In this situation, it will be very difficult for these folks not to feel that the left-leaning preparations community is being punitive in withholding goods from those hated capitalists of pre-collapse life.

The establishment of a centralized distribution network would be even worse. There is no possible way people will be able to operate one of those, given the dire economic conditions befalling us, without shaving a little extra off the top for one’s own kids. Even if someone is honest enough to let one’s own child go hungry in order to be fair and equitable, no one will believe it is the case.

If this is not a recipe for civil conflict, I don’t know what is.

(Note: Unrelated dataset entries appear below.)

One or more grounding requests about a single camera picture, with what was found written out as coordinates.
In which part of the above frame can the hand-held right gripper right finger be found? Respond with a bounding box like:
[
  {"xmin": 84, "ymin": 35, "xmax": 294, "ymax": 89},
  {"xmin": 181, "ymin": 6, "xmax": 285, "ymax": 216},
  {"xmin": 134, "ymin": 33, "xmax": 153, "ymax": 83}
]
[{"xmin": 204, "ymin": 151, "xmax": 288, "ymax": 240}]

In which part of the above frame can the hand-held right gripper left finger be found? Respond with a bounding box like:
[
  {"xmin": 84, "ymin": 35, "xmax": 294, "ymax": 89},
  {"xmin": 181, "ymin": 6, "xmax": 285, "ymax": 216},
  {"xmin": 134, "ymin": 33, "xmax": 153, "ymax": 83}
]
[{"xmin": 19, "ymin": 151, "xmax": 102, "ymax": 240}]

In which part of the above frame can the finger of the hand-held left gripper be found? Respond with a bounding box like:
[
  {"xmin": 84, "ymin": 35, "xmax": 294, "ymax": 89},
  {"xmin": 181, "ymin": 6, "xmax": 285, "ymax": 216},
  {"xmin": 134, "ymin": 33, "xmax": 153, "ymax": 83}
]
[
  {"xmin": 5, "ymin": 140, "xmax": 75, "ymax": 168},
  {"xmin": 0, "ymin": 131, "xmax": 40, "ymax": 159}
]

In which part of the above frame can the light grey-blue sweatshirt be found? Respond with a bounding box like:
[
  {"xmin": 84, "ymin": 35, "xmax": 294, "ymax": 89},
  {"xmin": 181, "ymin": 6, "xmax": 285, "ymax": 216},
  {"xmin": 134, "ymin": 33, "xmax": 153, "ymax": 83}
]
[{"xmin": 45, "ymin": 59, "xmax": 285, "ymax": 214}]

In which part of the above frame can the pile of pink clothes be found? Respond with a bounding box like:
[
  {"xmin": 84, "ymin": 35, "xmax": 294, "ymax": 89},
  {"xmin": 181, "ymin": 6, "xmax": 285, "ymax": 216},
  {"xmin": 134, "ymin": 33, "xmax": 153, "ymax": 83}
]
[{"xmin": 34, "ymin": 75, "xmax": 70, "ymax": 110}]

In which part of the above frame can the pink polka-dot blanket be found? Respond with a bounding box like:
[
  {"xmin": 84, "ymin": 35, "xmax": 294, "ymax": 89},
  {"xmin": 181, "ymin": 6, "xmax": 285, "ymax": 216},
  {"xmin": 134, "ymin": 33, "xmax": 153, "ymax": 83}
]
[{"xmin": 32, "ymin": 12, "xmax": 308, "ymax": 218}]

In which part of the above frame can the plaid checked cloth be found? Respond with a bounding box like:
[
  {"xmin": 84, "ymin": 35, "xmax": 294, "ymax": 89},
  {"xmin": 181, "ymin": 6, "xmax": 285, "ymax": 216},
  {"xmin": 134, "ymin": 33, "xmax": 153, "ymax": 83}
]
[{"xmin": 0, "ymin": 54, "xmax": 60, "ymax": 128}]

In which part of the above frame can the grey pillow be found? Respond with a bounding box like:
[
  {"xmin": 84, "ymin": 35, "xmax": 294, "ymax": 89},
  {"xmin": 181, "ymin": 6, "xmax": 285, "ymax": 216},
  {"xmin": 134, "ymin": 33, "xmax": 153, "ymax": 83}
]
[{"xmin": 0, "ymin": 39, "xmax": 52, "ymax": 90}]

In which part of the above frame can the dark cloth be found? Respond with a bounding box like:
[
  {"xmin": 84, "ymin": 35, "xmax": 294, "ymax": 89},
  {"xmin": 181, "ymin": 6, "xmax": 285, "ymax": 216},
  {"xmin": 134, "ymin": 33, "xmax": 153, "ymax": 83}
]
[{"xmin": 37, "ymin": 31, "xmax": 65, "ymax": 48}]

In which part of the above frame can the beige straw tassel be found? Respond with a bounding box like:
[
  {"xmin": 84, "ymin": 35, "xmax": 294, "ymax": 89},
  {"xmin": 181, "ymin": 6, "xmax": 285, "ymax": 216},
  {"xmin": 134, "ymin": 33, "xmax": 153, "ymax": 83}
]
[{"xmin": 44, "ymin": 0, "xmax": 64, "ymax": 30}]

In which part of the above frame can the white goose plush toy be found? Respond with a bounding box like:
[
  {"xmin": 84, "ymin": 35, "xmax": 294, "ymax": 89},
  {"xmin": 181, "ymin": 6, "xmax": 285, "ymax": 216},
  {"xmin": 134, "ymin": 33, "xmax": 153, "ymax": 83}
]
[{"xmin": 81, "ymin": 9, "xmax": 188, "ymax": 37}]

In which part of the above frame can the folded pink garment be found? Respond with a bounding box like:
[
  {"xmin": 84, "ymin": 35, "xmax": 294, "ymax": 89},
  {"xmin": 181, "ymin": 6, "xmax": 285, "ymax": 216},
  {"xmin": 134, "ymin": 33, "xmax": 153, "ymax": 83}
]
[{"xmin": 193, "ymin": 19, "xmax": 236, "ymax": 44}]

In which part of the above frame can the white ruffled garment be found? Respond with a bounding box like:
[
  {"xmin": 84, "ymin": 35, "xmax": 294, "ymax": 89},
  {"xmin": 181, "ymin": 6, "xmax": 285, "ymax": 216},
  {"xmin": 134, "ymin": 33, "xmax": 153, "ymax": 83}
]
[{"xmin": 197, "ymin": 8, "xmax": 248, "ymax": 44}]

And that doesn’t address the issue of external conflict. With a functioning, market-based economy in place, outsiders would come to find work, or to buy and sell what they have—constructive participation that would benefit the community as a whole.

Without a functioning local market, a physical infrastructure of organic farms, neighborhoods of backyard organic gardens, and the means to create and use hand tools, become magnets for the ruthless. If a particular community has what someone needs, but gives him no way of obtaining it other than murder and theft, then that’s what he will do if he is desperate enough.

For all its faults, a market-based economy provides the means for people to obtain what they need from each other peacefully, without resorting to violence. This is one of the reasons why money evolved into existence in the first place. The vast majority of people in the world would sooner work to earn money than steal it, whether they sell what they make themselves or whether they work directly for someone else. Were it not the case, all societies would be in violent chaos all the time.

But, nearly everyone will steal if no other choice exists.

Ignoring economic issues as they relate to collapse preparations sows the seeds of community violence, both from within and from without. A community that sinks its energies into preparing for what comes after collapse, without considering the 15-20 or more years of economic hardship between now and the time when hand tools become necessary, is essentially committing suicide.